If a line below contains the word "camera", count it. Please give the total and nothing else.

(Records excerpted from a collection)
-=-=-

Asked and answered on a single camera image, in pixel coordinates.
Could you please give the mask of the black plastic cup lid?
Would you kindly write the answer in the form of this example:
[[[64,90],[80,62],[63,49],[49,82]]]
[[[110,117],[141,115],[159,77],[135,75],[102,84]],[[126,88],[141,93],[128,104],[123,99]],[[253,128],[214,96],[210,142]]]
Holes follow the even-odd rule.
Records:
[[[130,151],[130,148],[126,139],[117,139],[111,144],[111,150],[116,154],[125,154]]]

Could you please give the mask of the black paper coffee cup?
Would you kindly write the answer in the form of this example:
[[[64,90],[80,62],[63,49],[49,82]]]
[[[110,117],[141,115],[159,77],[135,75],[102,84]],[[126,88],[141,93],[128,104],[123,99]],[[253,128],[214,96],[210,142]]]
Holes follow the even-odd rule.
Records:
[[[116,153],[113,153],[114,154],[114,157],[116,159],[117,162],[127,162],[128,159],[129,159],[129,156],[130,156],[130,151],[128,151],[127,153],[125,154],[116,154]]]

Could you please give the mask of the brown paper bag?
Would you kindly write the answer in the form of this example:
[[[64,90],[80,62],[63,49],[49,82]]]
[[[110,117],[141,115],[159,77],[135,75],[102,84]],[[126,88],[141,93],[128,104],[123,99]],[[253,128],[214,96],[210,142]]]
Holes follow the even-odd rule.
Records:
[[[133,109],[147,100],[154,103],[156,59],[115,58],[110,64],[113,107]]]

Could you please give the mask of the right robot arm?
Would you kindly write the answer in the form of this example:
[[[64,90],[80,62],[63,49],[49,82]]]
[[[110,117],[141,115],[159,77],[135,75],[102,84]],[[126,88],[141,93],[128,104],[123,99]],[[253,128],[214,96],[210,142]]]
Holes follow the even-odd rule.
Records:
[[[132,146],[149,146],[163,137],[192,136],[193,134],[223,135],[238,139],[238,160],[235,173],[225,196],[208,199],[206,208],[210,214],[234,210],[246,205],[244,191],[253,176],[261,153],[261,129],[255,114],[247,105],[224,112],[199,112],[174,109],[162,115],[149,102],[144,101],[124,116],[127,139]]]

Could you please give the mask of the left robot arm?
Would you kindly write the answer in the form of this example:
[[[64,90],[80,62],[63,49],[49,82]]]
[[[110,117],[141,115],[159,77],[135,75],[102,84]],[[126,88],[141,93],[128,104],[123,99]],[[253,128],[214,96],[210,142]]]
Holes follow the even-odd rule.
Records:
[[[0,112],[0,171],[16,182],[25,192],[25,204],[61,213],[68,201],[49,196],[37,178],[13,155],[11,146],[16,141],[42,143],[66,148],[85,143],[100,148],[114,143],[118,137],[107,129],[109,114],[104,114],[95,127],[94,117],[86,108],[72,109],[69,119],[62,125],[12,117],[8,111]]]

-=-=-

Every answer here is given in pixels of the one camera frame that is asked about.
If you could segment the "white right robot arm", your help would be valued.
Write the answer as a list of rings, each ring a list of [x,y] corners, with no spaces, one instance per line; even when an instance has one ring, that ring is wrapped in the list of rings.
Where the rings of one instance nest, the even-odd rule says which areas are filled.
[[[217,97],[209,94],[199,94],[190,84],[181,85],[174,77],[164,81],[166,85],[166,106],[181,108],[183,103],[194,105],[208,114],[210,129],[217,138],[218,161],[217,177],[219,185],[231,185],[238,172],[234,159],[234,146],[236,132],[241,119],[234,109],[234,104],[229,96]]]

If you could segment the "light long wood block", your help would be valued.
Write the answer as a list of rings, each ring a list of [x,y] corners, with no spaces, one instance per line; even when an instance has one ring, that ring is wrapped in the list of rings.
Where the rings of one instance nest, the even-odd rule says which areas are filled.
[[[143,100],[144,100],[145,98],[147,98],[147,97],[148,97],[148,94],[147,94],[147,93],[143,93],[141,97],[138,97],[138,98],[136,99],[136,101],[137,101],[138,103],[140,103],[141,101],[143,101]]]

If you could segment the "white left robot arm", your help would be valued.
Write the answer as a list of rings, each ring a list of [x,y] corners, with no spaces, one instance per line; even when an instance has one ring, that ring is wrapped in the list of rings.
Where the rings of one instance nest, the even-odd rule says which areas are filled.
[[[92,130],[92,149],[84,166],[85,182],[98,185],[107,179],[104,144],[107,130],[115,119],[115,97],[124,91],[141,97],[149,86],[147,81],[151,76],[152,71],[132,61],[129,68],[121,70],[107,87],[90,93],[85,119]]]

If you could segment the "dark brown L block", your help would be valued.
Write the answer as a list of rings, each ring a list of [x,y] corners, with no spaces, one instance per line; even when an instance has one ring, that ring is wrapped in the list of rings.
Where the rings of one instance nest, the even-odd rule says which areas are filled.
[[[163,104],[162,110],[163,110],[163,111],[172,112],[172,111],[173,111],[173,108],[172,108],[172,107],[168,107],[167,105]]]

-=-=-

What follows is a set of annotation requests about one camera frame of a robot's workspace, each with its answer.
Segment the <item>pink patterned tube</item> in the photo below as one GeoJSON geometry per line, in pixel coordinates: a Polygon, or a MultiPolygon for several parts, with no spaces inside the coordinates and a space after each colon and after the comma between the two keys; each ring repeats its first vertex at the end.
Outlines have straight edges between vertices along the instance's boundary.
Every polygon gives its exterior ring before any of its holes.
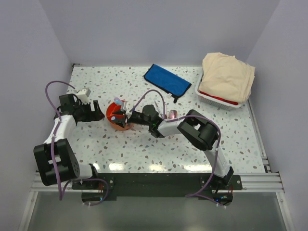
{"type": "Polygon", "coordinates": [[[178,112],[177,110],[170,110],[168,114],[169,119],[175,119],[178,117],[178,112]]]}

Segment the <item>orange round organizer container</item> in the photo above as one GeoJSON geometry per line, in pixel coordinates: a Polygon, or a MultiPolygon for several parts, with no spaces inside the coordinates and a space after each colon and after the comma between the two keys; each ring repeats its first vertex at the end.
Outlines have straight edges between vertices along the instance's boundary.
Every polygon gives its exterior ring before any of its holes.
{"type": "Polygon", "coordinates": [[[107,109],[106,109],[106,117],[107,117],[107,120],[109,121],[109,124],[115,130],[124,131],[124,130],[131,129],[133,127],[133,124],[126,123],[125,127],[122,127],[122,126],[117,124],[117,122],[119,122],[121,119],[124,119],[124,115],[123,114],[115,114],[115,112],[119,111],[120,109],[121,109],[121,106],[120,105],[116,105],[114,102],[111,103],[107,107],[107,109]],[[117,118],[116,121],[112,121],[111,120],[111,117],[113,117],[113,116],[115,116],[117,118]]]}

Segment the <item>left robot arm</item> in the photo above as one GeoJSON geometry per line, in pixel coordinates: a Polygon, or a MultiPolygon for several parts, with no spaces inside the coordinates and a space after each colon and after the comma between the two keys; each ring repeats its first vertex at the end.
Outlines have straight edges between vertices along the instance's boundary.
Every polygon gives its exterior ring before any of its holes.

-=-=-

● **EXERCISE RESULT**:
3